COMPARISON WITH HISTORICAL CONTROL DATA: Mean vehicle control counts fell within the laboratory’s historical ranges.

ADDITIONAL INFORMATION ON CYTOTOXICITY:
- Experiment 1: Following the treatment, evidence of toxicity in the form of a slight thinning of the background bacterial lawn, was observed at 500 μg/plate in all strains in the absence and presence of S-9. A complete killing of the test bacteria was observed at 1600 μg/plate and above in all strains in the absence and presence of S-9. In addition, a reduction in revertant numbers was observed at 160 μg/plate in strain TA1537 only in the absence and presence of S-9.
- Experiment 2: Following the treatment, evidence of toxicity ranging from a diminution of the background bacterial lawn, with or without a concurrent marked reduction in revertant numbers, to a complete killing of the test bacteria was observed in all strains from 800 and from 400 μg/plate in the absence and presence of S-9, respectively. In addition, a reduction in revertant numbers was observed at 400 μg/plate in strain TA1537 in the absence of S-9 only. Since mutation data were only available for four concentrations in the presence of S-9 for all tester strains due to toxicity, a further Experiment (Experiment 3) was performed.
- Experiment 3: Following the treatment, evidence of toxicity ranging from a slight thinning of the background bacterial lawn, with or without a concurrent marked reduction in revertant numbers, to a complete killing of the test bacteria was observed at 200 μg/plate and above in all strains.

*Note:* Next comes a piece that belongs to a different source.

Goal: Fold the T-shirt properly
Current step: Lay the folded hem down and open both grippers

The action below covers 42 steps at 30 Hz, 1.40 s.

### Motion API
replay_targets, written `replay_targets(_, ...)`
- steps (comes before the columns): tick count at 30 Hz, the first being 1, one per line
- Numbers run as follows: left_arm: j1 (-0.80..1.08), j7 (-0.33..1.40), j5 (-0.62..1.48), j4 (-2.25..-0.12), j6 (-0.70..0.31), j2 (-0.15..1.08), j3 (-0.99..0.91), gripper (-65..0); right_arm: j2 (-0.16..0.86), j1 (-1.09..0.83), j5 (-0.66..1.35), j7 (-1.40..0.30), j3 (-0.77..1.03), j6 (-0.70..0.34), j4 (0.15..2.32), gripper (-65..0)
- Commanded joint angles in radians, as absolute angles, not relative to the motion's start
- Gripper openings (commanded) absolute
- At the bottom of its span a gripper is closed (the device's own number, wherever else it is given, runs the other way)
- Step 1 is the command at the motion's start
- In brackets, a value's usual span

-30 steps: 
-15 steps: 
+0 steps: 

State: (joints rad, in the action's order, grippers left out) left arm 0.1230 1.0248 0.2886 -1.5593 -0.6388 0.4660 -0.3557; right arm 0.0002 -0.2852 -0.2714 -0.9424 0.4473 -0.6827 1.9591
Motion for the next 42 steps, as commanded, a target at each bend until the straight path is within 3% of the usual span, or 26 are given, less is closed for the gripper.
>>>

Any other information on results incl. tables

None

Applicant's summary and conclusion

Conclusions:
The test item is not considered as mutagenic in S. typhimurium (TA1535, TA1537, TA98, TA100 and TA102) strains, with and without metabolic activation.
Executive summary:

In a reverse gene mutation assay in bacteria, performed according to Guideline OECD 471 and in compliance with GLP, strains of Salmonella typhimurium (TA1535, TA1537, TA98, TA100 and TA102) were exposed to the test item, Nopol, at the concentrations below. 

Experiment 1 (plate-incorporation method):

- TA1535, TA1537, TA98, TA100 and TA102: 5, 16, 50, 160, 500, 1600 and 5000 μg/plate, with and without S9-mix

 

Experiment 2 (plate-incorporation method without S9 mix; preincubation method with S9 mix):

- TA1535, TA1537, TA98, TA100 and TA102: 25, 50, 100, 200, 400, 800 and 1600 μg/plate, with and without S9-mix

 

Experiment 3 (preincubation method):

- TA1535, TA1537, TA98, TA100 and TA102: 6.25, 12.5, 25, 50, 100, 200 and 400 μg/plate, with S9-mix

 

Metabolic activation system was S9 fraction prepared from liver homogenates of male Sprague Dawley rats induced with Aroclor 1254. Vehicle and positive controls were also included.

 

In Experiment 1, evidence of toxicity was observed at 160 and/or 500 μg/plate and above in all strains in the absence and presence of S-9. In Experiment 2, evidence of toxicity was observed at 800 μg/plate and above in all strains in the absence of S-9 and at 400 μg/plate and above in the presence of S-9 in all strains and in strain TA1537 in the absence of S-9 only. Since mutation data were only available for four concentrations in the presence of S-9 for all tester strains due to toxicity, a further Experiment (Experiment 3) was performed. In Experiment 3, evidence of toxicity was observed at 200 μg/plate and above in all strains.

 

The mean numbers of revertant colonies fell within acceptable ranges for vehicle control treatments, and were elevated by positive control treatments. No significant increases in the frequency of revertant colonies were recorded for any of the bacterial strains, at any dose level either with or without metabolic activation. 

 

Therefore, the test item is not considered as mutagenic in this bacterial system.